BEGIN INPUT MATERIAL

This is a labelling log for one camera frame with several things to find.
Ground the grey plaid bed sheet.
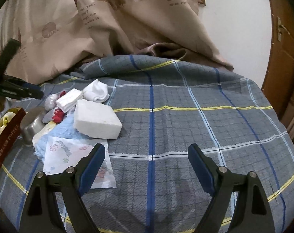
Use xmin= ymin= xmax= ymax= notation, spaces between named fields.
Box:
xmin=0 ymin=54 xmax=294 ymax=233

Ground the light blue fluffy towel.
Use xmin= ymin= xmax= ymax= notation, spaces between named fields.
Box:
xmin=34 ymin=113 xmax=90 ymax=161

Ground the white foam block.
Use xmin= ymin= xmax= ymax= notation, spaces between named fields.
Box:
xmin=73 ymin=99 xmax=123 ymax=140

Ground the floral tissue pack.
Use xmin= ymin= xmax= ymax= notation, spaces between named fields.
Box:
xmin=43 ymin=137 xmax=117 ymax=189

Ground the white rolled sock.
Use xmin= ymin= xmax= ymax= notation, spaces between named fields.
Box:
xmin=82 ymin=79 xmax=110 ymax=103

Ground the red and white cloth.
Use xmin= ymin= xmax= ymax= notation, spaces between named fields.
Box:
xmin=42 ymin=91 xmax=66 ymax=124

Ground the beige printed quilt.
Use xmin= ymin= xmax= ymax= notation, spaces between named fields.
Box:
xmin=0 ymin=0 xmax=233 ymax=84

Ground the metal door handle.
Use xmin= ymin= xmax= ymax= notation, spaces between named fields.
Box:
xmin=277 ymin=17 xmax=291 ymax=42

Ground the steel bowl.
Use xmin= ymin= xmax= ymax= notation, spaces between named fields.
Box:
xmin=20 ymin=107 xmax=46 ymax=146

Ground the brown wooden door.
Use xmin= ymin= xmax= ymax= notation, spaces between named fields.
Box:
xmin=262 ymin=0 xmax=294 ymax=138

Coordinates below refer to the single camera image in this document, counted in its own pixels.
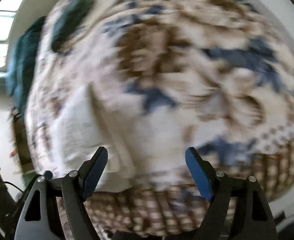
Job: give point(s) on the floral patterned bed blanket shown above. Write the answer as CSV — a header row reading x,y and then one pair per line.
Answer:
x,y
216,75

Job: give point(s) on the folded teal cloth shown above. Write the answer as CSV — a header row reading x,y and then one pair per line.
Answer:
x,y
68,22

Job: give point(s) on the white pants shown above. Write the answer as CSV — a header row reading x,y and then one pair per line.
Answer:
x,y
83,127

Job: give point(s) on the teal garment by window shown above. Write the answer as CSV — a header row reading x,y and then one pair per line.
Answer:
x,y
21,65

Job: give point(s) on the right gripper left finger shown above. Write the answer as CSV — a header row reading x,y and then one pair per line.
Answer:
x,y
40,217

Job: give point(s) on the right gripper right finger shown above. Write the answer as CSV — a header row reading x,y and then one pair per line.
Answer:
x,y
252,216

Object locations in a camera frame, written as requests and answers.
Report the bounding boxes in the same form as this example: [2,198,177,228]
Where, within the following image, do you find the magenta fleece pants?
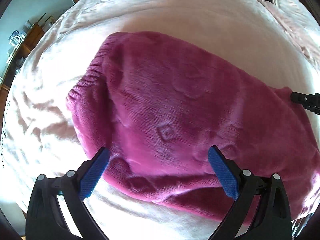
[67,31,319,220]

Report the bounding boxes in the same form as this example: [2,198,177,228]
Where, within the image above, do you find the pink bed duvet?
[2,0,319,239]

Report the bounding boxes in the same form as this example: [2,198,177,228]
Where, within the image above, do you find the wooden dresser with clutter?
[0,12,57,91]

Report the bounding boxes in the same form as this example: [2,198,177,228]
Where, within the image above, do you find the pink pillow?
[272,0,319,64]

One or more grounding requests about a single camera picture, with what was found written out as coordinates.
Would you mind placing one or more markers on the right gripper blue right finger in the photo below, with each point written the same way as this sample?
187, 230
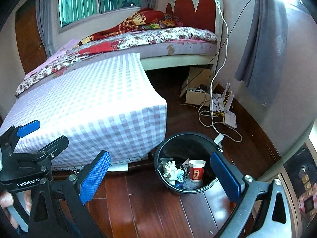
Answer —
229, 176

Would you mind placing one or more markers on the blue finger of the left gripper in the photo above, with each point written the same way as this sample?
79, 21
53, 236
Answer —
28, 128
53, 149

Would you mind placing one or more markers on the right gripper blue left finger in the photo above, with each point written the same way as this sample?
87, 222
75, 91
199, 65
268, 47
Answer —
91, 176

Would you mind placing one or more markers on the red paper cup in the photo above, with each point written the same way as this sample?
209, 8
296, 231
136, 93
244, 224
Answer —
196, 169

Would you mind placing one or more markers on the blue face mask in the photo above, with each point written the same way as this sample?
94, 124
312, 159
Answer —
172, 174

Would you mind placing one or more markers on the clear plastic bag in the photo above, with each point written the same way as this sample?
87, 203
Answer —
192, 185

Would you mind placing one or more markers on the black round trash bin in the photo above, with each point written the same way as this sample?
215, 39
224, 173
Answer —
181, 148

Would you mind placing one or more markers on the person's left hand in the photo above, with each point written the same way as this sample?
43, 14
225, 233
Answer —
7, 201

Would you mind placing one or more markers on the white power strip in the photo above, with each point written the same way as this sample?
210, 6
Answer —
218, 141

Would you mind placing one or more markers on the white wifi router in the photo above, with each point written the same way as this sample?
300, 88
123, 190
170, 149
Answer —
229, 118

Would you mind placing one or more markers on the brown wooden door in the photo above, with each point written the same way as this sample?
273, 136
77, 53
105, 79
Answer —
30, 47

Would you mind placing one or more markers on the pink checkered tablecloth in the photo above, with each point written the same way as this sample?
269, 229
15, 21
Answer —
105, 106

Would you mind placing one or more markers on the cardboard box under bed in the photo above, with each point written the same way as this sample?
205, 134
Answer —
196, 88

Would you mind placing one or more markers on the gray window curtain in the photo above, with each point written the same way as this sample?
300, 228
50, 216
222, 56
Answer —
44, 10

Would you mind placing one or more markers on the bed with floral cover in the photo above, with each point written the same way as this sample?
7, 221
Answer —
148, 43

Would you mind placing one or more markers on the red patterned blanket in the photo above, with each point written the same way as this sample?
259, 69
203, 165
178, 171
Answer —
144, 19

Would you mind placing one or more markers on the red heart headboard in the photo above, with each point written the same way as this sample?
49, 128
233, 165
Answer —
200, 14

END INPUT MATERIAL

# REQUIREMENT
Return the records above verbatim, leaving out images.

# RESPONSE
This is a labelling log for one camera frame with several things to find.
Ground the grey plaid bed sheet.
Use xmin= ymin= xmax= ymax= notation, spaces between named fields.
Box:
xmin=0 ymin=54 xmax=294 ymax=233

Ground the light blue fluffy towel.
Use xmin= ymin= xmax= ymax= notation, spaces between named fields.
Box:
xmin=34 ymin=113 xmax=90 ymax=161

Ground the white foam block.
Use xmin= ymin= xmax= ymax= notation, spaces between named fields.
Box:
xmin=73 ymin=99 xmax=123 ymax=140

Ground the floral tissue pack.
Use xmin= ymin= xmax= ymax= notation, spaces between named fields.
Box:
xmin=43 ymin=137 xmax=117 ymax=189

Ground the white rolled sock.
Use xmin= ymin= xmax= ymax= notation, spaces between named fields.
Box:
xmin=82 ymin=79 xmax=110 ymax=103

Ground the red and white cloth.
Use xmin= ymin= xmax= ymax= notation, spaces between named fields.
Box:
xmin=42 ymin=91 xmax=66 ymax=124

Ground the beige printed quilt.
Use xmin= ymin= xmax= ymax= notation, spaces between named fields.
Box:
xmin=0 ymin=0 xmax=233 ymax=84

Ground the metal door handle.
Use xmin= ymin= xmax= ymax= notation, spaces between named fields.
Box:
xmin=277 ymin=17 xmax=291 ymax=42

Ground the steel bowl.
Use xmin= ymin= xmax= ymax= notation, spaces between named fields.
Box:
xmin=20 ymin=107 xmax=46 ymax=146

Ground the brown wooden door.
Use xmin= ymin= xmax= ymax= notation, spaces between named fields.
Box:
xmin=262 ymin=0 xmax=294 ymax=138

Coordinates below refer to the single camera image in this document, counted in its own pixels.
Job: give point(s) on the floral patterned bed blanket shown above. Write the answer as CSV — a header row reading x,y and then one pair per line.
Answer:
x,y
216,75

Job: give point(s) on the folded teal cloth shown above. Write the answer as CSV — a header row reading x,y and then one pair per line.
Answer:
x,y
68,22

Job: give point(s) on the white pants shown above. Write the answer as CSV — a header row reading x,y and then one pair per line.
Answer:
x,y
83,127

Job: give point(s) on the teal garment by window shown above. Write the answer as CSV — a header row reading x,y and then one pair per line.
Answer:
x,y
21,65

Job: give point(s) on the right gripper left finger shown above. Write the answer as CSV — a header row reading x,y and then one pair per line.
Answer:
x,y
40,217

Job: give point(s) on the right gripper right finger shown above. Write the answer as CSV — a header row reading x,y and then one pair per line.
Answer:
x,y
252,216

Object locations in a camera frame, written as requests and answers.
Report the bounding boxes in the same form as this example: [2,198,177,228]
Where, within the following image, do you find the magenta fleece pants?
[67,31,319,220]

Report the bounding boxes in the same form as this example: [2,198,177,228]
Where, within the image above, do you find the pink bed duvet?
[2,0,319,239]

Report the bounding boxes in the same form as this example: [2,198,177,228]
Where, within the image above, do you find the wooden dresser with clutter?
[0,12,57,91]

Report the bounding boxes in the same form as this example: [2,198,177,228]
Where, within the image above, do you find the pink pillow?
[272,0,319,64]

One or more grounding requests about a single camera picture, with what was found written out as coordinates.
Would you mind placing one or more markers on the right gripper blue right finger in the photo below, with each point written the same way as this sample?
187, 230
Answer —
229, 176

Would you mind placing one or more markers on the blue finger of the left gripper in the photo above, with each point written the same way as this sample?
79, 21
53, 236
Answer —
28, 128
53, 149

Would you mind placing one or more markers on the right gripper blue left finger in the photo above, with each point written the same way as this sample?
87, 222
75, 91
199, 65
268, 47
Answer —
91, 176

Would you mind placing one or more markers on the red paper cup in the photo above, with each point written the same way as this sample?
209, 8
296, 231
136, 93
244, 224
Answer —
196, 169

Would you mind placing one or more markers on the blue face mask in the photo above, with each point written the same way as this sample?
94, 124
312, 159
Answer —
172, 174

Would you mind placing one or more markers on the clear plastic bag in the photo above, with each point written the same way as this sample?
87, 203
Answer —
192, 185

Would you mind placing one or more markers on the black round trash bin in the photo above, with each point written the same way as this sample?
215, 39
224, 173
Answer —
181, 148

Would you mind placing one or more markers on the person's left hand in the photo above, with each point written the same way as this sample?
43, 14
225, 233
Answer —
7, 201

Would you mind placing one or more markers on the white power strip in the photo above, with each point written the same way as this sample?
210, 6
Answer —
218, 141

Would you mind placing one or more markers on the white wifi router in the photo above, with each point written the same way as this sample?
300, 88
123, 190
170, 149
Answer —
229, 118

Would you mind placing one or more markers on the brown wooden door in the photo above, with each point written the same way as this sample?
273, 136
77, 53
105, 79
Answer —
30, 47

Would you mind placing one or more markers on the pink checkered tablecloth in the photo above, with each point written the same way as this sample?
269, 229
15, 21
Answer —
105, 106

Would you mind placing one or more markers on the cardboard box under bed in the photo above, with each point written the same way as this sample?
205, 134
Answer —
196, 88

Would you mind placing one or more markers on the gray window curtain in the photo above, with each point written the same way as this sample?
300, 228
50, 216
222, 56
Answer —
44, 10

Would you mind placing one or more markers on the bed with floral cover in the photo above, with each point written the same way as this sample?
7, 221
Answer —
148, 43

Would you mind placing one or more markers on the red patterned blanket in the photo above, with each point written the same way as this sample?
259, 69
203, 165
178, 171
Answer —
144, 19

Would you mind placing one or more markers on the red heart headboard in the photo above, with each point written the same way as this sample?
49, 128
233, 165
Answer —
200, 14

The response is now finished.